1

In different text files (or also inside single text file) I have different end-of-lines combinations (see example below).

How to uniform all combinations of CR and LF with one simple CRLF? In a few words I need to replace every CR and LF combinations with one single CRLF using PHP. With str_replace I can replace them but my issue is the right search string to use.

$textfile=str_replace("search string i need","CRLF to replace", $textfile);

Example of a generic text file to fix:

text line 1 CRLFLFCRCRLF
text line 2 LFLFCRLFCRCR
text line 3 CRLF
text line 4 CR
text line 5 LF

I need to replace all the \r \n random combinations with only \r\n like this:

text line 1 CRLF
text line 2 CRLF
text line 3 CRLF
text line 4 CRLF
text line 5 CRLF
  • 1
    Welcome to SO! Please read [this guide](http://stackoverflow.com/help/how-to-ask) on how a question should be formulated for your increasing your chances of getting an answer you can use.
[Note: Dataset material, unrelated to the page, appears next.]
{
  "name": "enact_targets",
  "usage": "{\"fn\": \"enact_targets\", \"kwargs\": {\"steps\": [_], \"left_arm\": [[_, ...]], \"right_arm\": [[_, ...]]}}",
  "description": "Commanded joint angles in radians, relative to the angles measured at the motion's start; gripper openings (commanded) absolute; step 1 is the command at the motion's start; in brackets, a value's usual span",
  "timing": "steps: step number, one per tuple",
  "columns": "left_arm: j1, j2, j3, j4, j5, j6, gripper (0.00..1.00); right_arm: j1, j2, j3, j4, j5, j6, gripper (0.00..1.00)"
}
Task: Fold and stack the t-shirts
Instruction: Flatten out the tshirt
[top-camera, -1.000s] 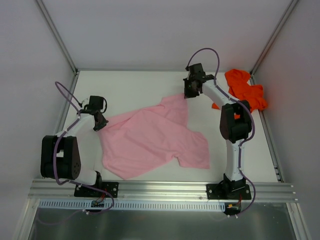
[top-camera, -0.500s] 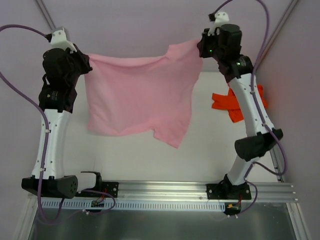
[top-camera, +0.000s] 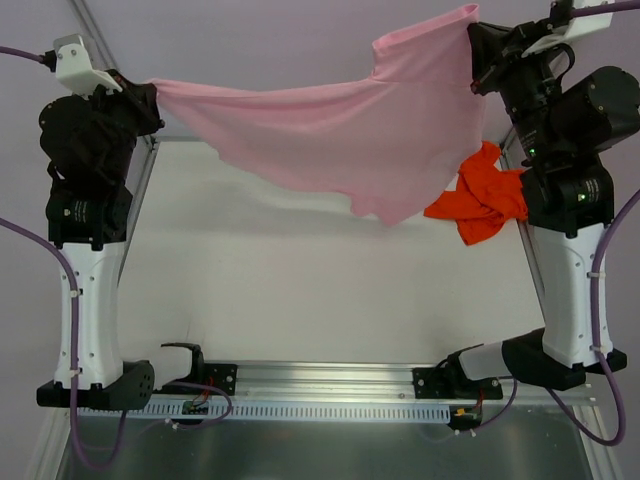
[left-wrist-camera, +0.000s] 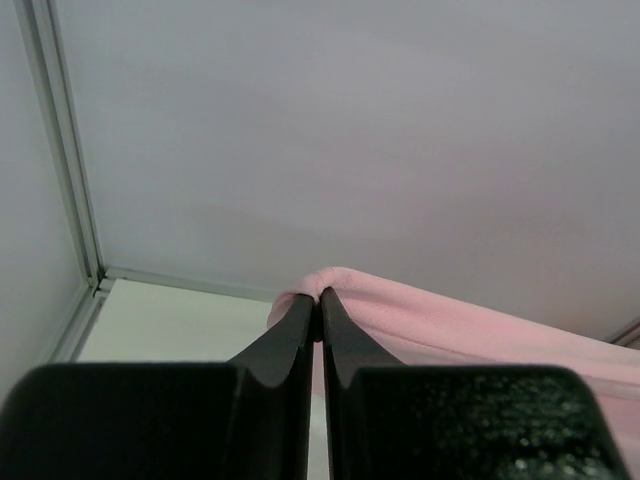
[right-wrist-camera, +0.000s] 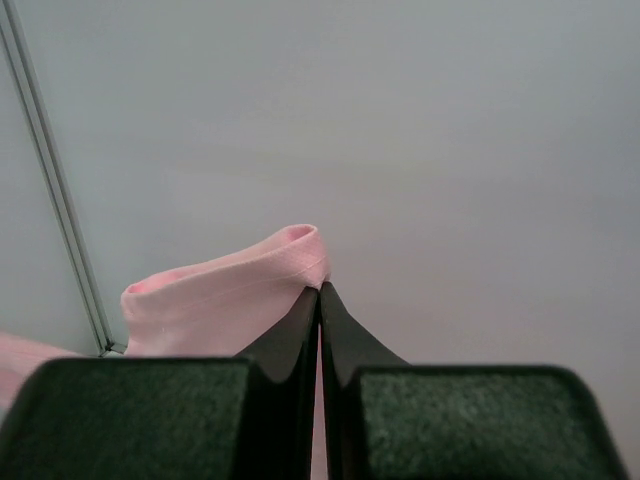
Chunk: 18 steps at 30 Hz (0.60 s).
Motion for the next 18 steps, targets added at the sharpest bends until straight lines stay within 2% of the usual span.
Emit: {"fn": "enact_targets", "kwargs": {"steps": [1,13,18], "left_arm": [[0.007,-0.041,0.048,0.049,0.037,-0.007,0.0],[0.007,-0.054,0.052,0.044,0.052,-0.01,0.0],[0.007,0.007,0.048,0.034,0.052,-0.044,0.0]], "right_arm": [[0.01,-0.013,-0.004,0.021,-0.022,-0.033,0.01],[0.024,-0.033,-0.078,0.018,-0.012,-0.049,0.01],[0.024,0.011,-0.135,0.023,0.036,-0.061,0.01]]}}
As it is right now, there are too many different good answers as the question is too broad. You could narrow it down by including what you have tried yourself. – Demitrian Jan 02 '17 at 22:40
  • 1
    Possible duplicate of [How to replace different newline styles in PHP the smartest way?](http://stackoverflow.com/questions/7836632/how-to-replace-different-newline-styles-in-php-the-smartest-way) – Jonathan Argentiero Jan 03 '17 at 13:30
  • I modified the question. Is now better? Sorry, it's my 1st question, next will be better. Thanks for understanding me. – Kevin White Jan 05 '17 at 18:51

3 Answers3

4

PCRE has an alias for any newline combination: \R

You can do that:

$text = preg_replace('~\R~', "\r\n", $text);

In 8 bit mode, \R matches CR, LF, or CRLF, but also the vertical tabulation (VT), the form feed (FF) and the next line character (NEL).
In other words, \R is an alias for (?>\r\n|\n|\x0b|\f|\r|\x85). But since VT, FF and NEL are rarely (never?) used todays... However, it's possible to restrict \R to only CR, LF and CRLF using (*BSR_ANYCRLF) at the start of the pattern:

$text = preg_replace('~(*BSR_ANYCRLF)\R~', "\r\n", $text);

if you want to extend the meaning of \R to any unicode newline sequences, use the u modifier:

$text = preg_replace('~\R~u', "\r\n", $text);

Concretly it adds the Line Separator U+2028 and the Paragraph Separator U+2029 to the list of newline sequences.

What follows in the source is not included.